> **WORK INSTRUCTION**
Word for word, write out all of the data below.

> **ENTRIES PROVIDED**
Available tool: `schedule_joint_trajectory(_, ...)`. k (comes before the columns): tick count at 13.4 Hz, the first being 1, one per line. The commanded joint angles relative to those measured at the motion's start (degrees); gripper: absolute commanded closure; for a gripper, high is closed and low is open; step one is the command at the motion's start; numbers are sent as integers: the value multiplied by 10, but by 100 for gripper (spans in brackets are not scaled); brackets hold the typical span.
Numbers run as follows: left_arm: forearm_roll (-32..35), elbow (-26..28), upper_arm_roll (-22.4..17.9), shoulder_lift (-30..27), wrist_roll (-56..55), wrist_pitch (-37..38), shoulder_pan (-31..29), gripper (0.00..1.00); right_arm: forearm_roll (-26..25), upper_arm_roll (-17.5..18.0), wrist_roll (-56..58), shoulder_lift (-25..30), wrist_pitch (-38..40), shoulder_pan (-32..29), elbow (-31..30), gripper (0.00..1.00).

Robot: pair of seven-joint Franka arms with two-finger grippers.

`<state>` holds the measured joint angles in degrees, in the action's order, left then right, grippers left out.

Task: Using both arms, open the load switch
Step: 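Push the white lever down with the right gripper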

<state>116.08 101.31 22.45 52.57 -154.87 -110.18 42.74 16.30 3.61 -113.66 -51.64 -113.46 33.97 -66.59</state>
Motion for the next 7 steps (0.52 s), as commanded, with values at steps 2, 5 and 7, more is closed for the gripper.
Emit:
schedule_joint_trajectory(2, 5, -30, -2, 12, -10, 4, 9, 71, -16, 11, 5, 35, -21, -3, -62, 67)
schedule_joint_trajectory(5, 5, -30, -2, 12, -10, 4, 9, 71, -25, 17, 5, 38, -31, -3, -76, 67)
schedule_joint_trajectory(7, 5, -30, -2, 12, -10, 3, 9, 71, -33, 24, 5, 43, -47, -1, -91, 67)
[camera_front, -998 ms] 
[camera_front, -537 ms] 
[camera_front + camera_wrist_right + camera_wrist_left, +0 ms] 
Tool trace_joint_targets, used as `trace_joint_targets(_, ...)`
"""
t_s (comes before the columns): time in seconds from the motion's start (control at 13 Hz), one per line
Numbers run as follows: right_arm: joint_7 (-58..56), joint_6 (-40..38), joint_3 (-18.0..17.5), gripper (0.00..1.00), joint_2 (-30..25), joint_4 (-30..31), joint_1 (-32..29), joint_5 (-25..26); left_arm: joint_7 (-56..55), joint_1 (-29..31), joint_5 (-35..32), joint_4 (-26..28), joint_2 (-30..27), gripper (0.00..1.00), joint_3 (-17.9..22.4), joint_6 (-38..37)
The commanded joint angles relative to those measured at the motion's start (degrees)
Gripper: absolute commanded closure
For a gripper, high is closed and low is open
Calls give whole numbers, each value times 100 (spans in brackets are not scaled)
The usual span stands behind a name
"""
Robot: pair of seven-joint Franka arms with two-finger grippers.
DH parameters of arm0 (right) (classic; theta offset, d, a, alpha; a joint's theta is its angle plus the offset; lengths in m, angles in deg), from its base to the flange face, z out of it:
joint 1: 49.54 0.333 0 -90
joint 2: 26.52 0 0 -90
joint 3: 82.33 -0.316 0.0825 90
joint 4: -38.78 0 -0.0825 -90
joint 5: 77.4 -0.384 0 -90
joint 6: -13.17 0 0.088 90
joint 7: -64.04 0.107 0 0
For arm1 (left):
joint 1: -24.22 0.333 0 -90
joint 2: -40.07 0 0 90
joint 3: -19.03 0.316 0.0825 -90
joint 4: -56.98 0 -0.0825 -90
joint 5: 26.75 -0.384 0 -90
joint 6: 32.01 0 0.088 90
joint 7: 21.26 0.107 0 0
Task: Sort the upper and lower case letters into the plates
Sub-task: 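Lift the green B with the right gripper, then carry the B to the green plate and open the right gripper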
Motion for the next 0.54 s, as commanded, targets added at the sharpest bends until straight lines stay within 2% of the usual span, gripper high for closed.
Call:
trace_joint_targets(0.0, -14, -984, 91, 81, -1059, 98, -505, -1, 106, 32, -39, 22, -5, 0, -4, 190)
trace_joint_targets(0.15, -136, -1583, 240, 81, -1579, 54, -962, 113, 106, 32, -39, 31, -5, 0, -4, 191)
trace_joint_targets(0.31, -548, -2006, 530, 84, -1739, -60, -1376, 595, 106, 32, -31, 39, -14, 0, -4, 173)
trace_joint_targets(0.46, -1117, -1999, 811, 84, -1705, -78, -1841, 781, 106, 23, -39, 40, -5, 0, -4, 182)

> **ANSWER TO THIS EXERCISE**
Available tool: `schedule_joint_trajectory(_, ...)`. k (comes before the columns): tick count at 13.4 Hz, the first being 1, one per line. The commanded joint angles relative to those measured at the motion's start (degrees); gripper: absolute commanded closure; for a gripper, high is closed and low is open; step one is the command at the motion's start; numbers are sent as integers: the value multiplied by 10, but by 100 for gripper (spans in brackets are not scaled); brackets hold the typical span.
Numbers run as follows: left_arm: forearm_roll (-32..35), elbow (-26..28), upper_arm_roll (-22.4..17.9), shoulder_lift (-30..27), wrist_roll (-56..55), wrist_pitch (-37..38), shoulder_pan (-31..29), gripper (0.00..1.00); right_arm: forearm_roll (-26..25), upper_arm_roll (-17.5..18.0), wrist_roll (-56..58), shoulder_lift (-25..30), wrist_pitch (-38..40), shoulder_pan (-32..29), elbow (-31..30), gripper (0.00..1.00).

Robot: pair of seven-joint Franka arms with two-finger grippers.

`<state>` holds the measured joint angles in degrees, in the action's order, left then right, grippers left out.

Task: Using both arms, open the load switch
Step: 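Push the white lever down with the right gripper
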
<state>116.08 101.31 22.45 52.57 -154.87 -110.18 42.74 16.30 3.61 -113.66 -51.64 -113.46 33.97 -66.59</state>
Motion for the next 7 steps (0.52 s), as commanded, with values at steps 2, 5 and 7, more is closed for the gripper.
Emit:
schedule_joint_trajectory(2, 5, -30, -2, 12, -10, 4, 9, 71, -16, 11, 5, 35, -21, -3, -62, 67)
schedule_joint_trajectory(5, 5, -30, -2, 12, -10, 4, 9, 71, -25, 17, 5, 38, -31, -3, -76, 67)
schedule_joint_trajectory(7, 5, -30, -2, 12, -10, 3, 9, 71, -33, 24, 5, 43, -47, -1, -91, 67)
[camera_front, -998 ms] 
[camera_front, -537 ms] 
[camera_front + camera_wrist_right + camera_wrist_left, +0 ms] 
Tool trace_joint_targets, used as `trace_joint_targets(_, ...)`
"""
t_s (comes before the columns): time in seconds from the motion's start (control at 13 Hz), one per line
Numbers run as follows: right_arm: joint_7 (-58..56), joint_6 (-40..38), joint_3 (-18.0..17.5), gripper (0.00..1.00), joint_2 (-30..25), joint_4 (-30..31), joint_1 (-32..29), joint_5 (-25..26); left_arm: joint_7 (-56..55), joint_1 (-29..31), joint_5 (-35..32), joint_4 (-26..28), joint_2 (-30..27), gripper (0.00..1.00), joint_3 (-17.9..22.4), joint_6 (-38..37)
The commanded joint angles relative to those measured at the motion's start (degrees)
Gripper: absolute commanded closure
For a gripper, high is closed and low is open
Calls give whole numbers, each value times 100 (spans in brackets are not scaled)
The usual span stands behind a name
"""
Robot: pair of seven-joint Franka arms with two-finger grippers.
DH parameters of arm0 (right) (classic; theta offset, d, a, alpha; a joint's theta is its angle plus the offset; lengths in m, angles in deg), from its base to the flange face, z out of it:
joint 1: 49.54 0.333 0 -90
joint 2: 26.52 0 0 -90
joint 3: 82.33 -0.316 0.0825 90
joint 4: -38.78 0 -0.0825 -90
joint 5: 77.4 -0.384 0 -90
joint 6: -13.17 0 0.088 90
joint 7: -64.04 0.107 0 0
For arm1 (left):
joint 1: -24.22 0.333 0 -90
joint 2: -40.07 0 0 90
joint 3: -19.03 0.316 0.0825 -90
joint 4: -56.98 0 -0.0825 -90
joint 5: 26.75 -0.384 0 -90
joint 6: 32.01 0 0.088 90
joint 7: 21.26 0.107 0 0
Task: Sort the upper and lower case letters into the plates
Sub-task: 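Lift the green B with the right gripper, then carry the B to the green plate and open the right gripper
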Motion for the next 0.54 s, as commanded, targets added at the sharpest bends until straight lines stay within 2% of the usual span, gripper high for closed.
Call:
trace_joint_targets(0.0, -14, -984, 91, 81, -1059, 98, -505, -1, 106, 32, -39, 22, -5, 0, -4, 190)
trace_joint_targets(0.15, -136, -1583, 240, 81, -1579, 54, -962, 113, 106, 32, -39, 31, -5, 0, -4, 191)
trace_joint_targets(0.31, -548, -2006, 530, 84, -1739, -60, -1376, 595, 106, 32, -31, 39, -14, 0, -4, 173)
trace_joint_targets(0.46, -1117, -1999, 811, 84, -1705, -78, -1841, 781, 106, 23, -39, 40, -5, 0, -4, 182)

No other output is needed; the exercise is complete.